[Items listed in a dataset]
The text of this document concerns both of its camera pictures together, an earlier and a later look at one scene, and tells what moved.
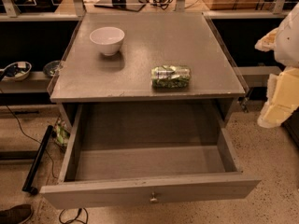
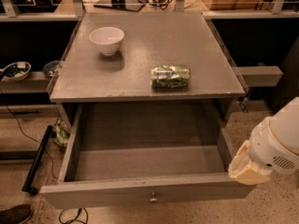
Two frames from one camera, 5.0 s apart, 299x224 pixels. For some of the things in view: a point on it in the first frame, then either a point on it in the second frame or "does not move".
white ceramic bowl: (108, 39) does not move
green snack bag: (170, 77) does not move
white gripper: (289, 44) → (267, 149)
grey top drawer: (132, 154) does not move

#### Problem
All that belongs in the answer is the run of lines above from the line containing "Two frames from" through the line containing "green snack bag: (170, 77) does not move", exactly as written.

#### Answer below
Two frames from one camera, 5.0 s apart, 299x224 pixels. For some of the things in view: a point on it in the first frame, then either a point on it in the second frame or "does not move".
white ceramic bowl: (108, 39) does not move
green snack bag: (170, 77) does not move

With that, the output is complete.